The more APIs, and routing and rerouting connections across the Internet, the more potential entry points intruders have for access. For DevOps teams creating and deploying distributed applications, a public cloud network raises serious security concerns, because network attackers are presented with many more potential targets, some experts say. “With a larger attack surface that public cloud service providers have, we’re likely to see an increase of routing and injection-based attacks, because let’s not forget that the server code is stored on the edge device or network,” Edgerson said.
An ISP cloud provider is also well-positioned to meet data sovereignty needs, as compliance requirements can differ according to region and geographic areas. In the United States, for example, state-specific data laws apply to highly regulated industries, such as health care, insurance, and finance, said Maddison Long, vice president of products at CloudOps, a cloud consulting company.
Conversely, with a centralized cloud infrastructure to support different regions, a hyperscale cloud provider is not necessarily “going to offer the data sovereignty — nor the latency — that an organization may need if it’s in a highly regulated industry, Long said.
“If organizations run workloads in a hyperscale cloud region, such as in the central U.S., these workloads could transcend multiple states and make compliance a challenge,” Long said. A service provider is in a good position to be able to guarantee that data resides in a specific location, he added. With such an approach, “you’re deploying in a city, such as Las Vegas, San Diego, and Phoenix, and not in a region. In this sense, an edge deployment is a more granular, cloud-like experience. This will help these highly regulated industries maintain their regulatory compliance.”
The data sovereignty an ISP provides can also help to protect networks and cloud services from having compliance issues with the stricter regulations to come. “Data compliance laws are only going to get more complex, and since there’s no overarching national U.S. data law, regulated enterprises are going to need to find a way to meet the evolving compliance requirements across several states,” Long said.
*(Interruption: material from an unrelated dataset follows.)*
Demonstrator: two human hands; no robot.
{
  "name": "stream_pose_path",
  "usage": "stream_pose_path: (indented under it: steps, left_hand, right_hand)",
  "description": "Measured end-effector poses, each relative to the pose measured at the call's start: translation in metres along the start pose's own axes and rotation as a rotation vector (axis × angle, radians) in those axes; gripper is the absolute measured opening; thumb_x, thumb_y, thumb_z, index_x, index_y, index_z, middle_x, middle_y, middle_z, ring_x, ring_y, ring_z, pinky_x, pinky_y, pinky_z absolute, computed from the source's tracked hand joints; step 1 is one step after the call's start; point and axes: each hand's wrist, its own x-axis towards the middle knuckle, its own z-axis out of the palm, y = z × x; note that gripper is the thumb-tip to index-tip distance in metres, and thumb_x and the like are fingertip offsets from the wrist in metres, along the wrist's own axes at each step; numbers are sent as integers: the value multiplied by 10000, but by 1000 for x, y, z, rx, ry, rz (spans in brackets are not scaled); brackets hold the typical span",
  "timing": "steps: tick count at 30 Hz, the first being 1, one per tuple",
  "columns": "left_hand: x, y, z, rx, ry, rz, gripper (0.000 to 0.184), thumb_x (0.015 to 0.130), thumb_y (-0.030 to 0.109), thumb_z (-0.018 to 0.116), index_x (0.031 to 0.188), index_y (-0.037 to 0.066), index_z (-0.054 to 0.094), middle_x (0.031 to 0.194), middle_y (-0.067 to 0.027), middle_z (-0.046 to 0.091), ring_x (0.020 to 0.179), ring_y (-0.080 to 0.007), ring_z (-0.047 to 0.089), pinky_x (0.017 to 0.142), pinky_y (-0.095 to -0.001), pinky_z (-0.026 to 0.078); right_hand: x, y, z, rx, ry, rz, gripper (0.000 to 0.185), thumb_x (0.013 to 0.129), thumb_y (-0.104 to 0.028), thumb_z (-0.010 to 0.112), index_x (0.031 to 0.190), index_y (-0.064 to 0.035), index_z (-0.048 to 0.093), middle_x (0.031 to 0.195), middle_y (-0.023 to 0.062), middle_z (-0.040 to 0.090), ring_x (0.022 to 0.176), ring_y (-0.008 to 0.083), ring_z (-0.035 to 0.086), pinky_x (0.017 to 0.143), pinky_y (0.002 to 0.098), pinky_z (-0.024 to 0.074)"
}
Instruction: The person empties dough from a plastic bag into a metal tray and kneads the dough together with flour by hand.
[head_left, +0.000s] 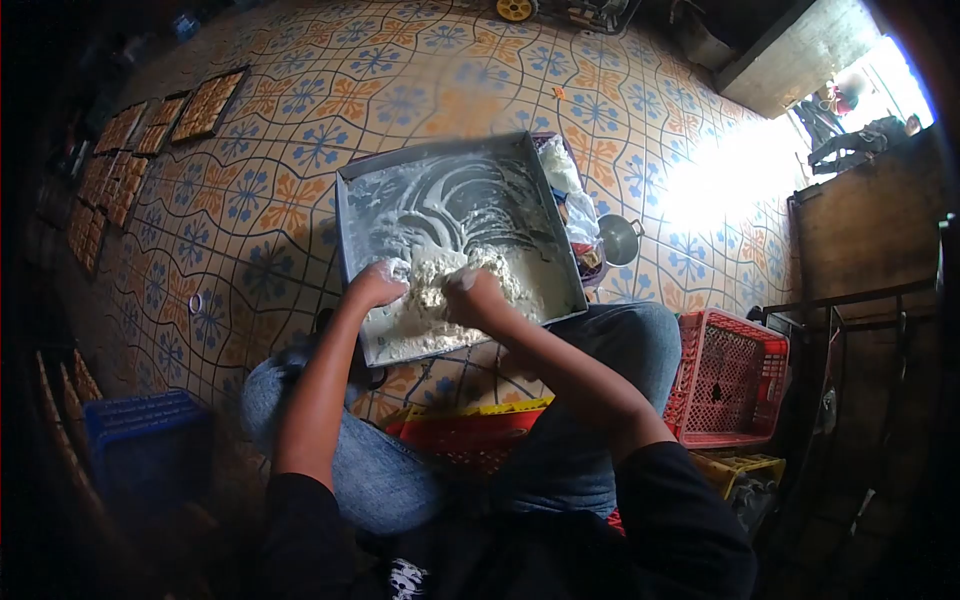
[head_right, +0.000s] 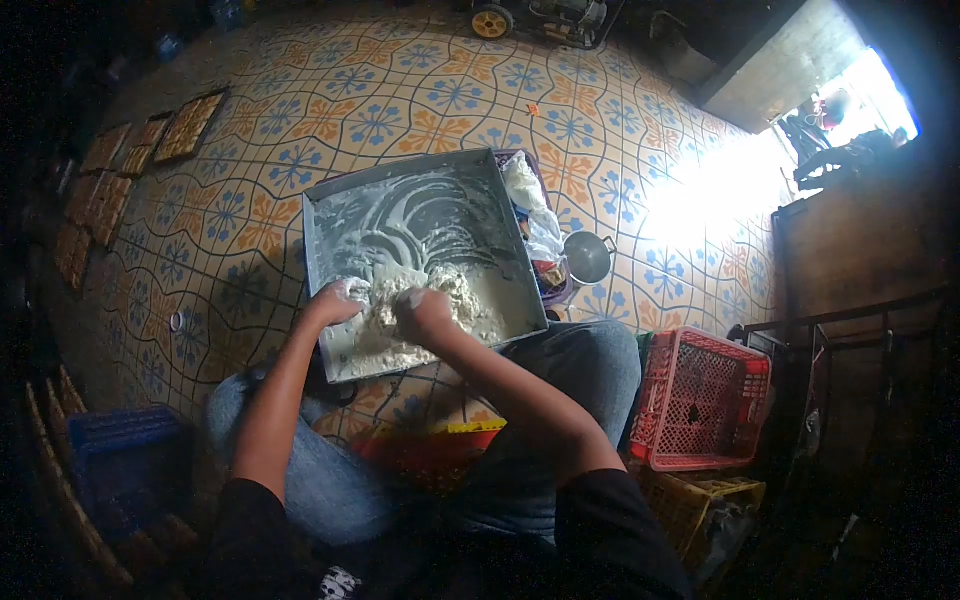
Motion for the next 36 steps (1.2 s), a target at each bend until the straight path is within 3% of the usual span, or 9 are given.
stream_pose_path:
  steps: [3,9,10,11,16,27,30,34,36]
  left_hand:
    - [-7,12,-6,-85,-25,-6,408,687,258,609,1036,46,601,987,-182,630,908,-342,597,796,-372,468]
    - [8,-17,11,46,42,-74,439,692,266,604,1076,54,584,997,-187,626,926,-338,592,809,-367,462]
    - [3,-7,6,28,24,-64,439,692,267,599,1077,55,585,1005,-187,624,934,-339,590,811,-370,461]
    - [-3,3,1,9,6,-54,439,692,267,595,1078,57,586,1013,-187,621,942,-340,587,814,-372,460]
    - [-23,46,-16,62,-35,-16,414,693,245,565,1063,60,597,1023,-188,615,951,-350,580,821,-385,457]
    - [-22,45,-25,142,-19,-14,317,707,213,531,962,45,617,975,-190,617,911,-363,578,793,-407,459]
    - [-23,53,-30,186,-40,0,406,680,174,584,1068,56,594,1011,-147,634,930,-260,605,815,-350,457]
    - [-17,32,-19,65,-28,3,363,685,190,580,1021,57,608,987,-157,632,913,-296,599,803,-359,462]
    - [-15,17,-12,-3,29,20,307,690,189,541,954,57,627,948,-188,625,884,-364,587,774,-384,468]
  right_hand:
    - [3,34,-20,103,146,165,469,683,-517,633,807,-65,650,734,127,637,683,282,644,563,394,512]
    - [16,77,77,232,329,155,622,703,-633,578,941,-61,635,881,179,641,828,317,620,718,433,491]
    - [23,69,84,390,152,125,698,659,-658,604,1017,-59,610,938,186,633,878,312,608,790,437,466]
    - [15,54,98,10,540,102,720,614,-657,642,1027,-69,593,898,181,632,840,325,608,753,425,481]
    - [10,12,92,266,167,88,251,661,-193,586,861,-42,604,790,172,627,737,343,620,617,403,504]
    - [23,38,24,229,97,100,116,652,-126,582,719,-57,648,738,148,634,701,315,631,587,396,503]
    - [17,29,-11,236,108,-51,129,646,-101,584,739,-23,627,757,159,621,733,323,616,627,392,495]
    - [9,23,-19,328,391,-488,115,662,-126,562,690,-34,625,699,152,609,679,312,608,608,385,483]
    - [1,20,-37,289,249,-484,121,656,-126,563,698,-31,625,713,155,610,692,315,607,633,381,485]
ISP cloud providers are also well positioned to provide edge computing services. Besides the benefits edge computing itself offers, ISPs can customize how content is stored in order to more efficiently serve content to end-users, whether it’s gaming, web apps, video conferencing, etc.,” Edgerson said.
Among the security advantages detailed above, edge computing can also provide efficient redundancy to protect against DDoS attacks, Edgerson said: “We’re talking about service providers being able to continue serving content even if the master server is down — that’s the bottom line.”
Since ISPs are natively geo-distributed and physically closer to customers, “working with ISPs to get applications and application data closer to users puts cloud and SaaS companies at an advantage for maintaining low-latency connections because of the physics of networks and proximity,” Venkatesh said.
Ultimately, the low latency that ISP cloud providers can offer DevOps customers in order for them to provide ultra-low latency edge applications for their end-user customers is key, Edgerson said.
“People don’t really have time for time these days, and since applications of all types help to run the world we know, they must be optimized accordingly,” he said. “If the web is late, the world is late.”